Même un mois après les faits, nos souvenirs de Kilbi n’ont pas encore entièrement séché. Le week-end de mai bien arrosé évoque encore quelques réminiscences des concerts lumineux de Tinariwen, Thee Oh Sees, Julian Sartorius, Connan Mockasin et d’autres. Mais le petit festival de la campagne singinoise nous a surtout donné l’occasion de ruminer quelques questions sur l’absurde condition du festivalier. C’est vrai au fond, où puise-t-on cette résignation à s’infliger trois jours sans sommeil sous la pluie glaciale ? Si on fait abstraction du plaisir que peut procurer la musique, l’intérêt d’aller se planter en masse devant trois pelés qui font joujou sur une scène a de quoi surprendre. D’où la question : qu’est-ce qui fait un bon concert ? Le temps de cuver nos crèves post-festival, nous avons dressé une liste non exhaustive et sans hiérarchie de quelques points qui nous semblent importants.
KILBI
23, 24, 25 mai 2013
bad bonn, düdingen
a – le confort
Lorsqu’on est harassé par la grêle et la boue, cette notion prend toute son importance. C’est con mais c’est quand même dur d’être attentif à un concert moyennement captivant si on a la gambette qui fléchit, l’oreille martyrisée, des courants d’air quelque part entre les plis de l’écharpe ou que l’emplacement choisi dans la foule compactée est évidemment un endroit de passage où on se fait constamment bousculer. L’énumération de ces petites plaies pourrait continuer encore quelques pages mais vous avez compris le principe. Le confort n’est par essence pas garanti en festival. Du coup, autant faire en sorte d’en "perdre" le moins possible. A ce sujet, nous conseillons vivement les cornets en plastique par dessus les chaussettes dans les chaussures. On a l’air ridicule mais ça tient au sec et au chaud dans le meilleur des cas.
b – l’ambiance
On ne se lassera jamais de dire du bien de l’ambiance relax qui règne à la Kilbi, sans pour autant savoir à quoi cela tient. Est-ce la moyenne d’âge du public (probablement dans la trentaine)? Est-ce le calme de la campagne environnante? Ou bien la programmation, exigeante, variée, qui attire des gens aux goûts similaires ? Seule certitude : le cadre a permis à plusieurs groupes de se lâcher, et même d’entrer complètement en symbiose avec le public. Cet exploit dépend souvent de pas grand chose. Ca peut partir d'états d’esprit qui se rejoignent, d’un côté et de l’autre des retours. Par exemple, Thee Oh Sees sont parvenus à enflammer le public en deux secondes. Pour des Suisses, péter une durite à ce point, c’est quand même rare. Mais par la grâce du garage californien, Johnny le Bruyant et sa bande de tatoués en short l'ont fait.

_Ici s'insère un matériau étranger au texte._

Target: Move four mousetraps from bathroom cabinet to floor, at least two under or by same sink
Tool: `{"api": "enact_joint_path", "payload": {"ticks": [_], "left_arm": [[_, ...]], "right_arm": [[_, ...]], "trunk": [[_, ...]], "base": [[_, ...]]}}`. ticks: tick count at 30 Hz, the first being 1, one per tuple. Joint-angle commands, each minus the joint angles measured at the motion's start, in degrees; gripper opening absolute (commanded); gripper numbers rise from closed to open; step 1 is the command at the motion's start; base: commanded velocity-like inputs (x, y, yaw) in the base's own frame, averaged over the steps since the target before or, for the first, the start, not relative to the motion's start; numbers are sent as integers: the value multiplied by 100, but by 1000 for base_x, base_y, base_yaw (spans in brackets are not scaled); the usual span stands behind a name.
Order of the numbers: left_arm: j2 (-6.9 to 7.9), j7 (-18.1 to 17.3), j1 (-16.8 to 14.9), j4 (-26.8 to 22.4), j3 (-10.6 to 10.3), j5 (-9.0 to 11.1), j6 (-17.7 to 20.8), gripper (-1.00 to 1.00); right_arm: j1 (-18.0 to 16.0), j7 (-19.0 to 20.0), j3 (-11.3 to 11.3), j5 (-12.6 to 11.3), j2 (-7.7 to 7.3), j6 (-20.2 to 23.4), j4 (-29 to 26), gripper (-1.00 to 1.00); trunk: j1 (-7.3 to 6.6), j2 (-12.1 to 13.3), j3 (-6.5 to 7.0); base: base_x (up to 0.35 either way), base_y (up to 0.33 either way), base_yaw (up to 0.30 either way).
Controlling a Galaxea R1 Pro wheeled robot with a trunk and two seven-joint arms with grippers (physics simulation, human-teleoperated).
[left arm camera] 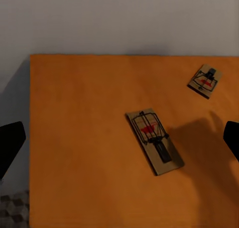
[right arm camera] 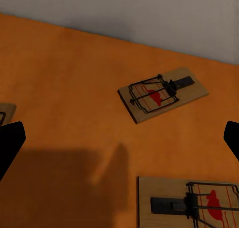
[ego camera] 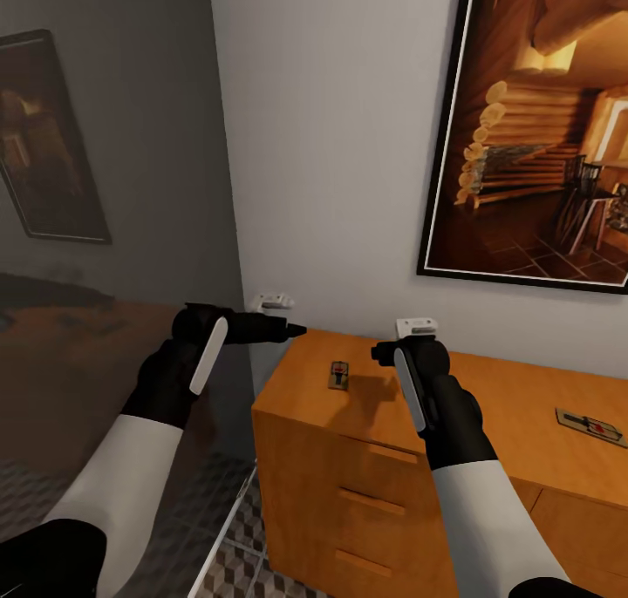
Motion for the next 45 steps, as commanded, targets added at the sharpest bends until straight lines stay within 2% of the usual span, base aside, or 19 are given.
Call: {"api": "enact_joint_path", "payload": {"ticks": [1, 15, 26, 45], "left_arm": [[-17, 18, -5, 31, 2, 33, 31, 100], [-37, 10, -5, 149, 8, 11, 26, 100], [-36, 10, -5, 152, 8, 11, 26, 100], [-36, 18, -5, 144, 8, 11, 25, 100]], "right_arm": [[-5, 4, 4, 27, 0, 31, -20, 100], [-5, 1, 7, 34, -1, 31, -413, 100], [-5, -147, -4, 41, 4, 31, -434, 100], [-5, -208, -6, 24, 4, 31, -436, 100]], "trunk": [[0, -4, -7], [0, -4, -7], [0, -4, -7], [0, -4, -7]], "base": [[0, 0, 0], [0, 0, 0], [0, 0, 4], [0, 0, 144]]}}
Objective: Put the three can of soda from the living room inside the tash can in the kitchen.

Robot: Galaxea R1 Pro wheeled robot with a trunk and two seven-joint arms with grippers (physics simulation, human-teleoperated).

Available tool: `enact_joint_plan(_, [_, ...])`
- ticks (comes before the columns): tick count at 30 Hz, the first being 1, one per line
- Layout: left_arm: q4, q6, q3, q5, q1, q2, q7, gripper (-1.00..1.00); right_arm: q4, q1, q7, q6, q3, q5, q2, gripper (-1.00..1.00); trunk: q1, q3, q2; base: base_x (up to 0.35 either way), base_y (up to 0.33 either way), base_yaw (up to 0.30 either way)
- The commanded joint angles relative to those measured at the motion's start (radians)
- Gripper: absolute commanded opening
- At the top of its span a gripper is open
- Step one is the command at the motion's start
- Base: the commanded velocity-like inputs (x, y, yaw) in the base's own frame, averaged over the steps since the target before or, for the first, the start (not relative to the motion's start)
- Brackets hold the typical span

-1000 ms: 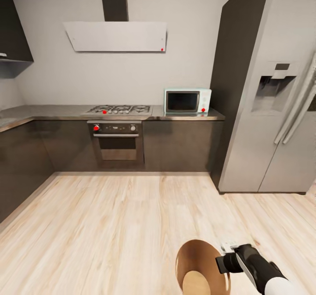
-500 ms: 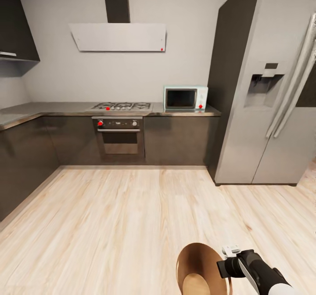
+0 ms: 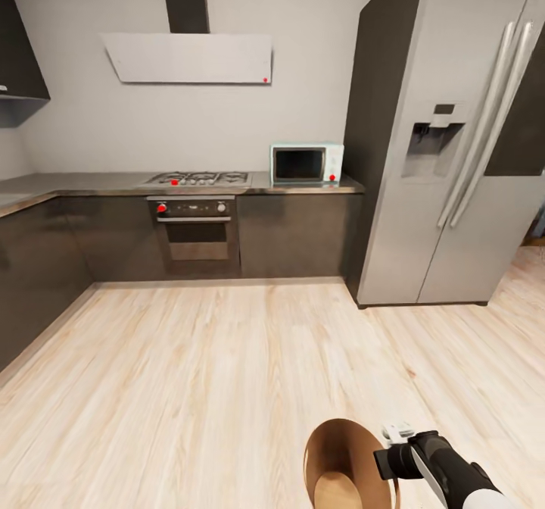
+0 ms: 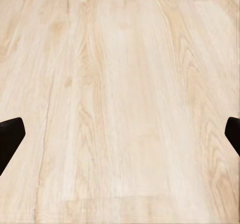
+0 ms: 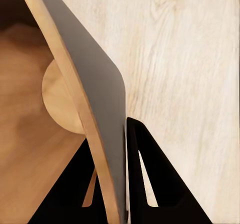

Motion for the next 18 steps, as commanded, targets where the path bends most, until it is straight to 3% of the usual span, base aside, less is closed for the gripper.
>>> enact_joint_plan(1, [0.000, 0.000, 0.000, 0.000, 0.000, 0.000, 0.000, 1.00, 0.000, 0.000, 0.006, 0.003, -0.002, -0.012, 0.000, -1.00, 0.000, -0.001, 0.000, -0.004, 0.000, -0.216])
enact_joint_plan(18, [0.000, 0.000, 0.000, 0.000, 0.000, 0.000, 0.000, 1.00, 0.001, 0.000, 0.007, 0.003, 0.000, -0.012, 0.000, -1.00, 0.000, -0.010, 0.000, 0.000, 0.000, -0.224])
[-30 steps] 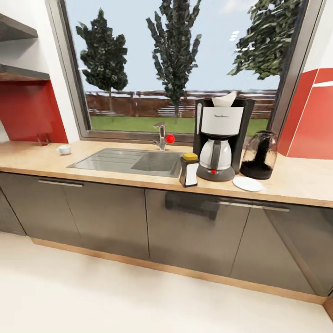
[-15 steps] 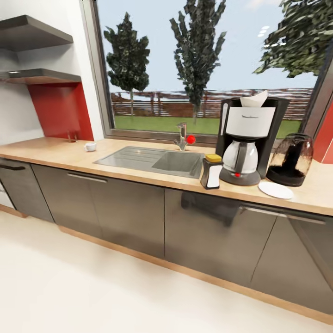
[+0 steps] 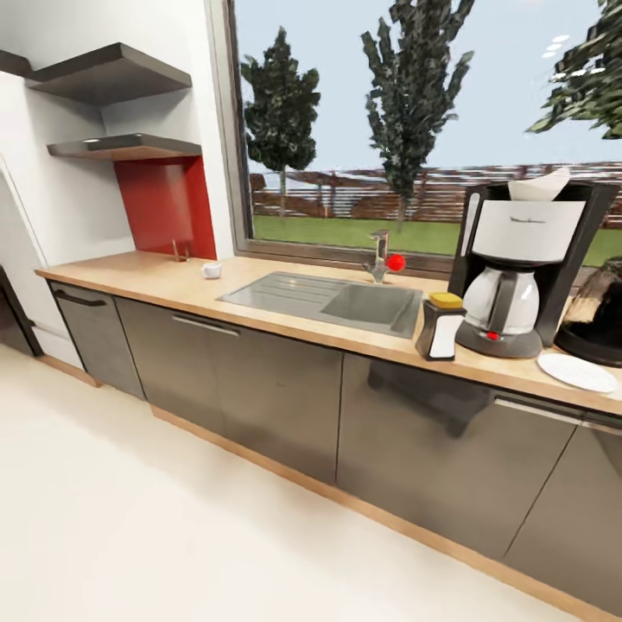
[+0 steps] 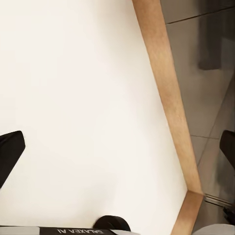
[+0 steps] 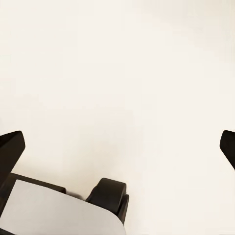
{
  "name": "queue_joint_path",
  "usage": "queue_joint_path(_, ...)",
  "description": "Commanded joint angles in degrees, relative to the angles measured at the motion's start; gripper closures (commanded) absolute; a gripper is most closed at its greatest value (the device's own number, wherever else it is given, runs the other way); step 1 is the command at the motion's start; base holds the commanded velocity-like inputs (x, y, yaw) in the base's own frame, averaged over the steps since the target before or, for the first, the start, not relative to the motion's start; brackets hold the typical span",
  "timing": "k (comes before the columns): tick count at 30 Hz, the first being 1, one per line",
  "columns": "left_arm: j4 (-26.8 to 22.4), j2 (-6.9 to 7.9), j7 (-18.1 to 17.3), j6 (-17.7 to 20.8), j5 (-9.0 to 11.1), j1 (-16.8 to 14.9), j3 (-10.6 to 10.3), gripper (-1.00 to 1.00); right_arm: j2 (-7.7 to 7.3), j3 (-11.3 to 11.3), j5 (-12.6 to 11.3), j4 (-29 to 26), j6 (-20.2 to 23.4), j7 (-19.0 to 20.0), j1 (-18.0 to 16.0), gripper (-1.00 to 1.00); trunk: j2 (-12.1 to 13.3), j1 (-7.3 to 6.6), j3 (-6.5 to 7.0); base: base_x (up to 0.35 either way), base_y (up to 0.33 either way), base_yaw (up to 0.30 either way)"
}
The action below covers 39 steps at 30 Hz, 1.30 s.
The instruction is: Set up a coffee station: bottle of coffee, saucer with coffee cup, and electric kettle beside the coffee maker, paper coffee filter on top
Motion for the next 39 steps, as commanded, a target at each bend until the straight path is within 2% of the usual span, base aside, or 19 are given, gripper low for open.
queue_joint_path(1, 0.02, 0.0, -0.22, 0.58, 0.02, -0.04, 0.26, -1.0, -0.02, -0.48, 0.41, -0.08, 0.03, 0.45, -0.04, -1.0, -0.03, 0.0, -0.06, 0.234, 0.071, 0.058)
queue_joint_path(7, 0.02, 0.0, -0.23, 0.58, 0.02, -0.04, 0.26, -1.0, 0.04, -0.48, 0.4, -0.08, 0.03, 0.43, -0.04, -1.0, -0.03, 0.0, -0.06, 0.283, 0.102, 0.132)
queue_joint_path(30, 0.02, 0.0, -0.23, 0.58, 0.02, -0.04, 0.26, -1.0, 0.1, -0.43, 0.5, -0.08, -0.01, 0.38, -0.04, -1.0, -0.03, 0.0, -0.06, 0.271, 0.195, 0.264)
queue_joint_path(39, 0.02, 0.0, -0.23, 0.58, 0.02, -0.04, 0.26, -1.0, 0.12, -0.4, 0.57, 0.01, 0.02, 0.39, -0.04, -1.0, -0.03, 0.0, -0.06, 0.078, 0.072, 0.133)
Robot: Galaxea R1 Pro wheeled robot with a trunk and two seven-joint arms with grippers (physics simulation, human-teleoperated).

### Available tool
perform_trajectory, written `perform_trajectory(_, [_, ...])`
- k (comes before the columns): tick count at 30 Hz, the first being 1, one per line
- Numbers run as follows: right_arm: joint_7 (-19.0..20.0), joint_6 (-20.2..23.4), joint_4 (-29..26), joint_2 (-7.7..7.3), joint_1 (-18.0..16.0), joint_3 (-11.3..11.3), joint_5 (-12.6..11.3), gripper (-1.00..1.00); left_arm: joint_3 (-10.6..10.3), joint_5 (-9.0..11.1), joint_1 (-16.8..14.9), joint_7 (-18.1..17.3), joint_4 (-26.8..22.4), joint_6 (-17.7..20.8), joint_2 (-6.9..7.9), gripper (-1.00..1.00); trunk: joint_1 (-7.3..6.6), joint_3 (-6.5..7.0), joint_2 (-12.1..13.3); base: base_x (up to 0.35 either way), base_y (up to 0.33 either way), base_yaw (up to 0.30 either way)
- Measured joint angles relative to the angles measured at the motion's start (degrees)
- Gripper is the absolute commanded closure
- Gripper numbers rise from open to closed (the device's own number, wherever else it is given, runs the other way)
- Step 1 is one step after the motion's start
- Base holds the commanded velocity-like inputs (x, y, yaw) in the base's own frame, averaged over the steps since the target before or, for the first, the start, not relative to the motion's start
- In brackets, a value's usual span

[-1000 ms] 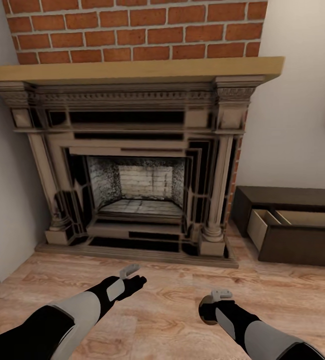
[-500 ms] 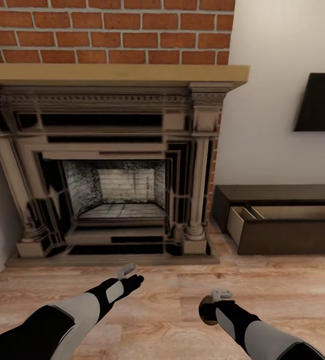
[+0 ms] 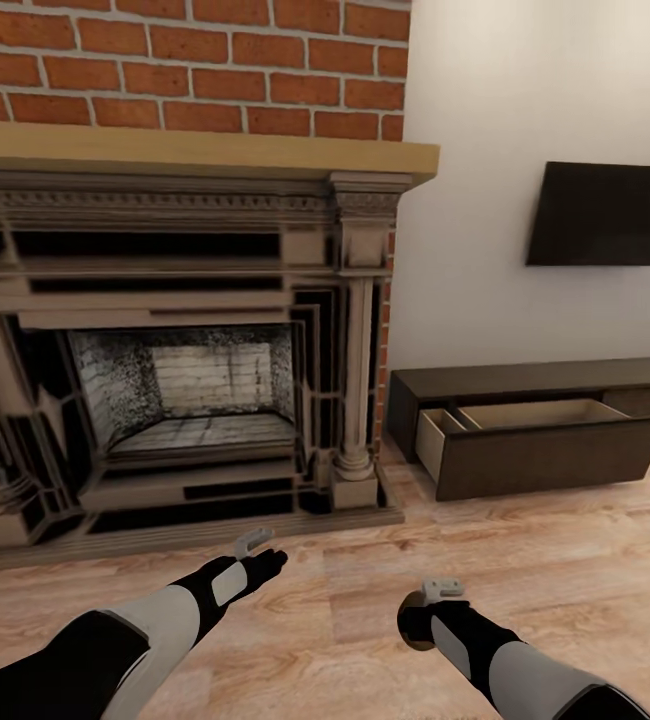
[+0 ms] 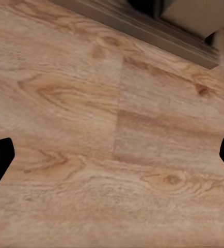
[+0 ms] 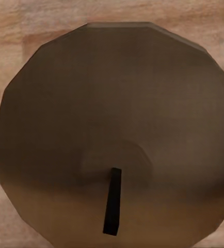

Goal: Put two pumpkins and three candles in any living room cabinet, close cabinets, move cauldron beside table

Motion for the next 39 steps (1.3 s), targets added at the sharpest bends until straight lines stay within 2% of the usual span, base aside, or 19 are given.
perform_trajectory(39, [0.00,0.00,0.00,-0.05,0.00,0.00,0.00,1.00,-0.01,-0.09,0.00,0.00,0.00,-0.01,-0.11,-1.00,0.00,0.03,0.00,0.000,0.000,-0.292])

Tant et si bien qu’il a même fallu prévenir un auditeur secoué par les pogos et un peu trop entiché des enceintes : "Wear earplugs, it’s gonna get louder, and we’re too good to play lower" - c’est bien la preuve d’un concert qui défonce. Autre formidable exemple d’unicité, mais dans un style moins "fracassant", Tinariwen a réussi un des meilleurs concerts du week-end. Captivants, les touaregs maliens ont emporté le public si loin avec leurs mantras et leurs danses, que tout un chacun s'est éclaté les paumes en exigeant rappel sur rappel.